Les variétés résultant de mutagénèse chimique ou d’irradiations ne sont donc pas juridiquement des OGM. Il doit logiquement en être de même pour les plantes du premier cas défini plus haut et donc obtenues sans intervention d’ADN étranger. Dans le deuxième cas, le remplacement d’allèle ne laisse pas plus d’ADN étranger que le croisement par la reproduction sexuée. Il ne s’agit donc pas d’OGM. Dans le troisième cas, il y a addition d’un gène étranger. Les plantes sont alors des OGM avec toutefois un ciblage de l’intégration du gène qui théoriquement diminue la part d’inconnu qui peut accompagner ce type de modification génétique. C’est ce qui les fait appartenir aux OGM de deuxième génération. Certaines opérations ont pour but d’intégrer des petits fragments d’ADN étranger trop courts pour contenir une information génétique. Des discussions sont en cours pour définir à partir de quelle longueur d’ADN intégré la plante est juridiquement un OGM. Cette question n’a pas de véritable sens du point de vue sécuritaire.

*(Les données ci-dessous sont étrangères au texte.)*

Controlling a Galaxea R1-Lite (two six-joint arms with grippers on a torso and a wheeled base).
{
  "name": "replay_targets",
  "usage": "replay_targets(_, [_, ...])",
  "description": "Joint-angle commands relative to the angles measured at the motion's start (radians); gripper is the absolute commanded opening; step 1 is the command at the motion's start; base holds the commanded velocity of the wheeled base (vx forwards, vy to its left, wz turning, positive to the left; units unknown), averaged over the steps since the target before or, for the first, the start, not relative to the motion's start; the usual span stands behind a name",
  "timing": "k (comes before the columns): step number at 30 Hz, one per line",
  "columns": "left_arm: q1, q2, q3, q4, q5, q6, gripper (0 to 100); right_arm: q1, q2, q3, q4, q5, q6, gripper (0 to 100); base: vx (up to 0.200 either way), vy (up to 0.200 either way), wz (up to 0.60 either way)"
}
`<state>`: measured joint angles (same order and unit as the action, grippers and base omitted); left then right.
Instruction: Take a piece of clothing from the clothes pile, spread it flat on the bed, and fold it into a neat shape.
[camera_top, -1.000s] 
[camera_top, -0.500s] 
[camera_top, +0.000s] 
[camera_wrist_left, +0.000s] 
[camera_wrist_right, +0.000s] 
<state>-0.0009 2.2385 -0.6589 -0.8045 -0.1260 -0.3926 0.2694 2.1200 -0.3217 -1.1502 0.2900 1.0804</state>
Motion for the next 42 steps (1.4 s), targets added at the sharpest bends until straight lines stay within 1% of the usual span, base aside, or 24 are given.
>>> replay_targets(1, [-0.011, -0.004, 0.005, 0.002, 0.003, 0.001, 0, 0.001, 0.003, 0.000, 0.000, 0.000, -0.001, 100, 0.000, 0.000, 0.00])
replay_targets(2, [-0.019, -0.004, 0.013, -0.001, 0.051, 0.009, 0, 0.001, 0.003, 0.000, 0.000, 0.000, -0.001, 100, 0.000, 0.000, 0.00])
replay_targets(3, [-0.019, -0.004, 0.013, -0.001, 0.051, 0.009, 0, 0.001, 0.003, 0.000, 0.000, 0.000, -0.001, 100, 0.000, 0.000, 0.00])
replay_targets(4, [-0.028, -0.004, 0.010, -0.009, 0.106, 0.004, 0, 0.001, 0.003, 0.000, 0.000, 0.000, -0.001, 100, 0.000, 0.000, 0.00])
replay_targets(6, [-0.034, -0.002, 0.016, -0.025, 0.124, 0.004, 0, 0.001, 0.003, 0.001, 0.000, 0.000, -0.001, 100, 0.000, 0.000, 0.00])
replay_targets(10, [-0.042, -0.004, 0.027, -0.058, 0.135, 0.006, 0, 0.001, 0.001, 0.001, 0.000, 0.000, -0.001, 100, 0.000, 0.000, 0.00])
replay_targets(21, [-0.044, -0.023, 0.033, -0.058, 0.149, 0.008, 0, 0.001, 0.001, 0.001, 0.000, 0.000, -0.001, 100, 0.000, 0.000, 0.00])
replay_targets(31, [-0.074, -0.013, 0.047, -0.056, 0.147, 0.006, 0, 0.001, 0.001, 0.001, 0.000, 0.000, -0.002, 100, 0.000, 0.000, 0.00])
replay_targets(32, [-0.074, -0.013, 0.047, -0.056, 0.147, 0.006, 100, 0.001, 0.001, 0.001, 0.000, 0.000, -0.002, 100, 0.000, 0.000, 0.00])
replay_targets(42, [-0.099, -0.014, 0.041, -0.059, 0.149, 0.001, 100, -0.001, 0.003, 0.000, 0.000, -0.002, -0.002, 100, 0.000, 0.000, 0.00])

Sur les 26 demandes d’approbation de nouvelles variétés obtenues par des NBT faites en Amérique du Nord, 24 ont été classées comme n’étant pas des OGM et 2 sont considérées comme des OGM. Il peut être intéressant de consulter sur ces sujets le rapport 1 de l’USDA (United States Department of Agriculture) sur les biotechnologies en France.

Le but du projet Genius est clairement de produire plus et mieux. Il est plus ambitieux que l’obtention d’OGM pratiquée depuis trois décennies. Les Français sont en majorité hostiles à l’utilisation des OGM. Ils sont aussi demandeurs d’innovations. Gageons que le projet Genius contribuera à mieux traiter les contradictions dans lesquelles le débat français sur les OGM s’est embourbé.

Références


1 | Klümper W, Qaim M. (2014) “A meta-analysis of the impacts of genetically modified crops.” PLoS One : 9(11):e111629.